— EXERCISE DETAILS —
Using the records below, copy every line that holds the string "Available".

(Entries taken from a collection)
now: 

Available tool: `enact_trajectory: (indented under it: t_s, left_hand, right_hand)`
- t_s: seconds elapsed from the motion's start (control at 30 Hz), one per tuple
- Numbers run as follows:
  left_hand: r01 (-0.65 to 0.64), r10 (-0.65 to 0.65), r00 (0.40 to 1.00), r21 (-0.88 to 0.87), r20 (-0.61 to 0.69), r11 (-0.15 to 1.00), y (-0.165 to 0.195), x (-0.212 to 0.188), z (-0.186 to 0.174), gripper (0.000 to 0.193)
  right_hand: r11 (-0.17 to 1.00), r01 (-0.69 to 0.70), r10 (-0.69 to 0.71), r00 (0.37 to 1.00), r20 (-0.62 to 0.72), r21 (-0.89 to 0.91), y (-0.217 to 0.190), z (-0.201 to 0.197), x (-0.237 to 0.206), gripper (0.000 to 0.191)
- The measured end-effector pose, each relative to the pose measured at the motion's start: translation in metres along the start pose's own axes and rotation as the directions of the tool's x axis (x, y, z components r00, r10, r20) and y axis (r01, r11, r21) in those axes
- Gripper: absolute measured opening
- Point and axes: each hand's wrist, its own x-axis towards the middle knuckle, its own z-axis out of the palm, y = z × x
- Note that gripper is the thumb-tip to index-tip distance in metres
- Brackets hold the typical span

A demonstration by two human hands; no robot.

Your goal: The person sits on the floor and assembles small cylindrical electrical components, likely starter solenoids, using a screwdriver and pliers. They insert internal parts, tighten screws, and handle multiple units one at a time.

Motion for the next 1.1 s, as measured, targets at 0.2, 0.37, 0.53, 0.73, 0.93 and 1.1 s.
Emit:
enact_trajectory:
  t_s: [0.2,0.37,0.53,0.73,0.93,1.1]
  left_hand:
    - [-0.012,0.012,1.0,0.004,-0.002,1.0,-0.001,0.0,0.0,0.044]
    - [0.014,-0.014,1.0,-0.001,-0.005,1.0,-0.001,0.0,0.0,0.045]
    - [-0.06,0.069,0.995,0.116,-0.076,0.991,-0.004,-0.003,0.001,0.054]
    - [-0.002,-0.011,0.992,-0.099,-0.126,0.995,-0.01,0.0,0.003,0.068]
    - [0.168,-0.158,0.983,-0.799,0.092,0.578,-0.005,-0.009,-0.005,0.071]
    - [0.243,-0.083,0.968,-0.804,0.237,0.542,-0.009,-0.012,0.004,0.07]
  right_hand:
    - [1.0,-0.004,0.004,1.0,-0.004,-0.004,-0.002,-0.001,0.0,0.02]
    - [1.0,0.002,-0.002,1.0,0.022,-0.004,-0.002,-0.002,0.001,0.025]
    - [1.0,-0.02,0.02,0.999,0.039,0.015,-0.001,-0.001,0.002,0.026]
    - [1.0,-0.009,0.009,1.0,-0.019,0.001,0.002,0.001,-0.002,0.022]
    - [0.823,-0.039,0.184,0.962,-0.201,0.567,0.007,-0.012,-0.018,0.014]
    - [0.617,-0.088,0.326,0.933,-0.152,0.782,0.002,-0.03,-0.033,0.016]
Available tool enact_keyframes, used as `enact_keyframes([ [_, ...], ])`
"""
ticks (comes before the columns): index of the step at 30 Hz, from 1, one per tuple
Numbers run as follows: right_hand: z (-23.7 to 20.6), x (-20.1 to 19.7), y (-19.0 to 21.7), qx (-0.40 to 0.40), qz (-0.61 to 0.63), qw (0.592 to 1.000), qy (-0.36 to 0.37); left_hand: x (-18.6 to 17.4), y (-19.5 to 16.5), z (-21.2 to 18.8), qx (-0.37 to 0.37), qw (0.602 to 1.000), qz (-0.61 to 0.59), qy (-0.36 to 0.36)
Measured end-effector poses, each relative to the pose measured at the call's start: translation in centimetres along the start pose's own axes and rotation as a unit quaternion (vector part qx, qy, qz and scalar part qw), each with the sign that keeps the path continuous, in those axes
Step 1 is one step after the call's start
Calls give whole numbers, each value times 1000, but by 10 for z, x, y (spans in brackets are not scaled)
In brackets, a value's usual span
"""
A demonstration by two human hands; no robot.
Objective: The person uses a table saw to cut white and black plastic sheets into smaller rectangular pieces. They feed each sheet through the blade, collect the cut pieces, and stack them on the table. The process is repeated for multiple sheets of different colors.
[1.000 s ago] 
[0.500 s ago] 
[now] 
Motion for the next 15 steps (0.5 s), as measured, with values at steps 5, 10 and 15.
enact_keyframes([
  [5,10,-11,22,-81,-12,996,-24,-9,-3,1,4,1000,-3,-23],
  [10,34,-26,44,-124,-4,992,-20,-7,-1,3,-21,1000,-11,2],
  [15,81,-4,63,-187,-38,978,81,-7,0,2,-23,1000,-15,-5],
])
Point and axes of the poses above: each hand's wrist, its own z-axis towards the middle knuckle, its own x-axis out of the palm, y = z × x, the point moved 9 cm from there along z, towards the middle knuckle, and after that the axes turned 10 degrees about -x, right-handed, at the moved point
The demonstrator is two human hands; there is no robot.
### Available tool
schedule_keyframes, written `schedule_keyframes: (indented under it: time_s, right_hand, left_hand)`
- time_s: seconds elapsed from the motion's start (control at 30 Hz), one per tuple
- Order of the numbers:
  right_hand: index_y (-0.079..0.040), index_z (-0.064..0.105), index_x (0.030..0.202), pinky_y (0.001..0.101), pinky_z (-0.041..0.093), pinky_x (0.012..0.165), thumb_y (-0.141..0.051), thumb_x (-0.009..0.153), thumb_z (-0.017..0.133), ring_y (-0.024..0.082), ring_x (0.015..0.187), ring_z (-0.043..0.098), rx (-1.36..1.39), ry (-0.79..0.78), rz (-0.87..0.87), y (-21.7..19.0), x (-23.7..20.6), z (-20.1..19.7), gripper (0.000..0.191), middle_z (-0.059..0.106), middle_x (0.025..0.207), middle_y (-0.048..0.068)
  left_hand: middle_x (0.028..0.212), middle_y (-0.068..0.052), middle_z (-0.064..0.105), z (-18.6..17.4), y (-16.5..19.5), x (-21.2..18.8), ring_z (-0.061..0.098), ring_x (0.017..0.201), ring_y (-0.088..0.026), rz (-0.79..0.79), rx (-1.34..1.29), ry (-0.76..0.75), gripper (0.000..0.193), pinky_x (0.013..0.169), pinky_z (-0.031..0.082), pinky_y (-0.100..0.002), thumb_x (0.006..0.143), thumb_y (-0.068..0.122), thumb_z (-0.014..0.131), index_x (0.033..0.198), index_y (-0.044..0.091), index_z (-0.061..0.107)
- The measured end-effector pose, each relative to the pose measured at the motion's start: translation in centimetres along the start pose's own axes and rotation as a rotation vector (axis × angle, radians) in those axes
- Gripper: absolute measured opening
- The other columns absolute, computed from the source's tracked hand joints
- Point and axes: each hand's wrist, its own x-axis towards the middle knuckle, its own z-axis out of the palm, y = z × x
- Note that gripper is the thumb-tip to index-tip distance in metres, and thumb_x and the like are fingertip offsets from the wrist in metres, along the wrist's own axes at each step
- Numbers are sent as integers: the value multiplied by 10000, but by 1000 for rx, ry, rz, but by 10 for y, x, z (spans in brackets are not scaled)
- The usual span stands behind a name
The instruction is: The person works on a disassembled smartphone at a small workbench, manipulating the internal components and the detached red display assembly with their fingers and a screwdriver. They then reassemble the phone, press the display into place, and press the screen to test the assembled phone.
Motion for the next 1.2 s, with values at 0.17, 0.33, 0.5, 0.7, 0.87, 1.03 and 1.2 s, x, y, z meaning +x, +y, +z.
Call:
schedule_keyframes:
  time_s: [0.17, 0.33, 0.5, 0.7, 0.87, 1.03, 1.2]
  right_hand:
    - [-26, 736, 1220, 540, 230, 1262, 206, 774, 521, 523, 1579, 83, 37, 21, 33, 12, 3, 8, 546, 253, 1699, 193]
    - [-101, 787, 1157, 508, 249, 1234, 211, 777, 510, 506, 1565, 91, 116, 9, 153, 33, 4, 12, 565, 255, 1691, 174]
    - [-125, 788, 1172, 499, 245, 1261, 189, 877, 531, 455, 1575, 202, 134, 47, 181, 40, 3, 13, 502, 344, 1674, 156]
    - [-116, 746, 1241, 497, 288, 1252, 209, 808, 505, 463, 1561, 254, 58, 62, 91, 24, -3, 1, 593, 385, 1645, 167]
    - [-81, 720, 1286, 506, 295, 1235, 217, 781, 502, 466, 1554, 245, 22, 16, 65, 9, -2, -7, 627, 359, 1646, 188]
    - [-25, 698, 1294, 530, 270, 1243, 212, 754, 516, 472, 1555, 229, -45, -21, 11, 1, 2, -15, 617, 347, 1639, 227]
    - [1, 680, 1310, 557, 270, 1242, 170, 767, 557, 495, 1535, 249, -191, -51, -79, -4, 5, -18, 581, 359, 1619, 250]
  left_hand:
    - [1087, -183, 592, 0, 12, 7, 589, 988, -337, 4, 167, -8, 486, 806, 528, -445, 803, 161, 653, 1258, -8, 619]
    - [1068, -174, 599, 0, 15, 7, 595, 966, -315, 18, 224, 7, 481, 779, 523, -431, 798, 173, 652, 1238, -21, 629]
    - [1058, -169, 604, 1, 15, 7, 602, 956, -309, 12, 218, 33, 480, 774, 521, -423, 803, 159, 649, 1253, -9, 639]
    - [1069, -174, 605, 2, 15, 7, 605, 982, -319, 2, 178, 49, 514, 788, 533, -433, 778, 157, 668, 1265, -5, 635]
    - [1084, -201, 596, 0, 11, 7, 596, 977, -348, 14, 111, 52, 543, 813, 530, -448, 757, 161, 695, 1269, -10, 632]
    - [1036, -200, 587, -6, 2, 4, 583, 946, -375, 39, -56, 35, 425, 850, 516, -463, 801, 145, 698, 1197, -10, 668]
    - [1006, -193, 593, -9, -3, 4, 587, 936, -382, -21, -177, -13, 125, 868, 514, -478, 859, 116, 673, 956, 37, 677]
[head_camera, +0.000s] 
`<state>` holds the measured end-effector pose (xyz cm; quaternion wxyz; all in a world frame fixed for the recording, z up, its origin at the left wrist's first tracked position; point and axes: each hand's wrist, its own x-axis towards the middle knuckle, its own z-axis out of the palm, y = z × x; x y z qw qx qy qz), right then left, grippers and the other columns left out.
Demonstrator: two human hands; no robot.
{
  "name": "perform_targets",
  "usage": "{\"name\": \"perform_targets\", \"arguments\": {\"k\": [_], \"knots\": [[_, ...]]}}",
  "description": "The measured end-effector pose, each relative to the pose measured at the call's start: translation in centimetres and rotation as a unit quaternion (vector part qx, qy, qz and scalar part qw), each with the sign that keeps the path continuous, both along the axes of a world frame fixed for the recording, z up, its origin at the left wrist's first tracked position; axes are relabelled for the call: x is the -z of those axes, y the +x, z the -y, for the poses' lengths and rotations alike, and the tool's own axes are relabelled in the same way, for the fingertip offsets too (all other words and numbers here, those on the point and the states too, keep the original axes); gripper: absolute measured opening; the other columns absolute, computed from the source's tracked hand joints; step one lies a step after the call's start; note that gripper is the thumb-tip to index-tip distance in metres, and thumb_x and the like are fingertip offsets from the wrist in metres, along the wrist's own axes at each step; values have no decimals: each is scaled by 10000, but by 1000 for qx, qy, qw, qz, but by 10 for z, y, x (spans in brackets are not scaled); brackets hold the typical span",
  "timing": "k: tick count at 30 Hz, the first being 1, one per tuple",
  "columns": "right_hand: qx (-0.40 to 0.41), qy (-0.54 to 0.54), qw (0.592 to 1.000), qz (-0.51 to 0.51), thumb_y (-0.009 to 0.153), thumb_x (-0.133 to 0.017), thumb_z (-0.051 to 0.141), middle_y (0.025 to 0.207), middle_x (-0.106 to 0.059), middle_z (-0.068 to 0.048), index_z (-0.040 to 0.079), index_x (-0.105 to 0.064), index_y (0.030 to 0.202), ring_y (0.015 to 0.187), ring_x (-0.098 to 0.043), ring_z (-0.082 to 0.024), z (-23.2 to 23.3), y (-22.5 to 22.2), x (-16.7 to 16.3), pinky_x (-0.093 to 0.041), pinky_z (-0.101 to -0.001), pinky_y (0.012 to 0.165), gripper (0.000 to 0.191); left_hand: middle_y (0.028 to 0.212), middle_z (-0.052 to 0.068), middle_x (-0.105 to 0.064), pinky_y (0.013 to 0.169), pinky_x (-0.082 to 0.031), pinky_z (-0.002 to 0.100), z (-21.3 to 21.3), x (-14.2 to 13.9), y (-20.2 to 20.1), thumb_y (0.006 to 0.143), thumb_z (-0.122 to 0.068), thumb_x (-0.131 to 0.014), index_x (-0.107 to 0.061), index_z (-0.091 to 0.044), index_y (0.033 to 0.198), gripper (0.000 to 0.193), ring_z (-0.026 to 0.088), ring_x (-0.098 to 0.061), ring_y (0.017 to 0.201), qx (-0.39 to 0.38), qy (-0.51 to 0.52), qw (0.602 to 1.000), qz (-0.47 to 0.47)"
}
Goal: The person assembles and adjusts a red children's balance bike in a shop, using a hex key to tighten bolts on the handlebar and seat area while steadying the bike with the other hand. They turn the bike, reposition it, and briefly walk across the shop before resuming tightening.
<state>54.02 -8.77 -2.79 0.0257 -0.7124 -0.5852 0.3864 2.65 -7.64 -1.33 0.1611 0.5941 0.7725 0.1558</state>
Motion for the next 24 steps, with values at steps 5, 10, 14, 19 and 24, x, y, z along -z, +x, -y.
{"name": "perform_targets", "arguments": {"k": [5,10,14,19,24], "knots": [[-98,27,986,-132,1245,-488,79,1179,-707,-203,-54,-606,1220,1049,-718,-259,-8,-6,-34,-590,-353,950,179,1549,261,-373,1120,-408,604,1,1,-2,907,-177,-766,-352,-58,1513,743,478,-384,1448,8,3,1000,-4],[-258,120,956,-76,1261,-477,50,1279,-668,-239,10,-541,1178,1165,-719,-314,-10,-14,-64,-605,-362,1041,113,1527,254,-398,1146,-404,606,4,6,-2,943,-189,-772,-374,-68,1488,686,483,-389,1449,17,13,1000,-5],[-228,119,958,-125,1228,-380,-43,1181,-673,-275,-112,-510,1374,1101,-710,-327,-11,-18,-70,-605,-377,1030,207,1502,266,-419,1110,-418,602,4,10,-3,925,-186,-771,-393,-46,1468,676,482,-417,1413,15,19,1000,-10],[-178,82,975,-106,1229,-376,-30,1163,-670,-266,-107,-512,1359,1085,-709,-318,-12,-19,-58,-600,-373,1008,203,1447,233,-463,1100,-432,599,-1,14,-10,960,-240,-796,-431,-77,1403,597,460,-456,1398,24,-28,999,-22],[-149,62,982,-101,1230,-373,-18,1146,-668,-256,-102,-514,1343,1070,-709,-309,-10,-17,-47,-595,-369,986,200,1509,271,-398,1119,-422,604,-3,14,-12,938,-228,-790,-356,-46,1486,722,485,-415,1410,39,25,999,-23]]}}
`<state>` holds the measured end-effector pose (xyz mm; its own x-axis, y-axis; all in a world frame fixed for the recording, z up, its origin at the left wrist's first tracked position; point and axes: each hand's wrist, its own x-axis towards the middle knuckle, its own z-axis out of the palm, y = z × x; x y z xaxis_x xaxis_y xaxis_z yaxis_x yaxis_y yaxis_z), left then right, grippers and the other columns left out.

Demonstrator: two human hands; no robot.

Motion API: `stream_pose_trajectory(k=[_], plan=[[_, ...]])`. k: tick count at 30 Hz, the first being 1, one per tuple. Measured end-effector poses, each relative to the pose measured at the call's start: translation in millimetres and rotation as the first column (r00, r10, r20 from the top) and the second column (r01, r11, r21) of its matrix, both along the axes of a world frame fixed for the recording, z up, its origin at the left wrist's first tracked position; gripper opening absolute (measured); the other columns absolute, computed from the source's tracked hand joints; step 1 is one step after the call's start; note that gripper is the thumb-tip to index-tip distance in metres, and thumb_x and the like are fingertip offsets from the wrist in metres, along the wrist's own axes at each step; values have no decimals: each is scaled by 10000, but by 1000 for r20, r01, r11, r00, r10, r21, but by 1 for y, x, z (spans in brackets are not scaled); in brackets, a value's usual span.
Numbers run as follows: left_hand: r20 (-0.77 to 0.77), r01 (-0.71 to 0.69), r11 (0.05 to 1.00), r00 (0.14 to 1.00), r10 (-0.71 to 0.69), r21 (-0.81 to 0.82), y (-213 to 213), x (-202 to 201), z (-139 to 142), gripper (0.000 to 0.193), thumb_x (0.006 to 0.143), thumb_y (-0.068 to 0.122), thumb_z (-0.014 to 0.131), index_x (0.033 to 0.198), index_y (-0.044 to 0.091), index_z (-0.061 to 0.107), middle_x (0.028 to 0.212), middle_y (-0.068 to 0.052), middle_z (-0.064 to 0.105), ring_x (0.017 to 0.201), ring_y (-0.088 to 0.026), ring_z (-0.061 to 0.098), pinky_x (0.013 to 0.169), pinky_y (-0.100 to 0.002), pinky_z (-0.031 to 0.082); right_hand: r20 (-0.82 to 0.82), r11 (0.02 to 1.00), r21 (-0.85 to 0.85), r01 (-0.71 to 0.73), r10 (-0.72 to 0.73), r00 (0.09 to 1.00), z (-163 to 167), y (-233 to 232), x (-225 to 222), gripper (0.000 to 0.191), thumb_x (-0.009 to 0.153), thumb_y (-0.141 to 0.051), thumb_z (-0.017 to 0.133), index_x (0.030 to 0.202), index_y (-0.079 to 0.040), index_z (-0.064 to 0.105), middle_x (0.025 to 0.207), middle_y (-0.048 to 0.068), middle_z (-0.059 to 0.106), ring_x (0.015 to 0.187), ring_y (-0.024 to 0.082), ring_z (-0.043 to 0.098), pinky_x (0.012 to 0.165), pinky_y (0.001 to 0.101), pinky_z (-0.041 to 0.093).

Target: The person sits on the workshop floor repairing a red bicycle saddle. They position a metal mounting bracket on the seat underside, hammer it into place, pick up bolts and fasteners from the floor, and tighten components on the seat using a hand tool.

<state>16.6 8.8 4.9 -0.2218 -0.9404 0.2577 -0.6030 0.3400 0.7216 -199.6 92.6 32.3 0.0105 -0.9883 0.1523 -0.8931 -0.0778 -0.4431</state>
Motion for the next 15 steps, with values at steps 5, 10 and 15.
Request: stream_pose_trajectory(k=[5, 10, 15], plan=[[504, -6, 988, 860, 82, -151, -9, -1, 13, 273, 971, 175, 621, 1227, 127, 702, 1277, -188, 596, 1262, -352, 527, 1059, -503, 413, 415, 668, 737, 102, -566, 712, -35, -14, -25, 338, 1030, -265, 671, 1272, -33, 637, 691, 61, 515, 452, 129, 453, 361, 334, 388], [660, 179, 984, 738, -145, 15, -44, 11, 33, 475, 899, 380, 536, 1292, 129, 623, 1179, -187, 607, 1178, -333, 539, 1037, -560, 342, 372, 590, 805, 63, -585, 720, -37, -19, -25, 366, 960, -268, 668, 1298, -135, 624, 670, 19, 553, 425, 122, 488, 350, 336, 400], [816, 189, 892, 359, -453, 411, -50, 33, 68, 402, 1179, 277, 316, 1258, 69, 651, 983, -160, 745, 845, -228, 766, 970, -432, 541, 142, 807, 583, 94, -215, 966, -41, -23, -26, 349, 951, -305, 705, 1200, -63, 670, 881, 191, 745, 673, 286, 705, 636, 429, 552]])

— TASK OUTPUT —
Available tool: `enact_trajectory: (indented under it: t_s, left_hand, right_hand)`
Available tool enact_keyframes, used as `enact_keyframes([ [_, ...], ])`
### Available tool

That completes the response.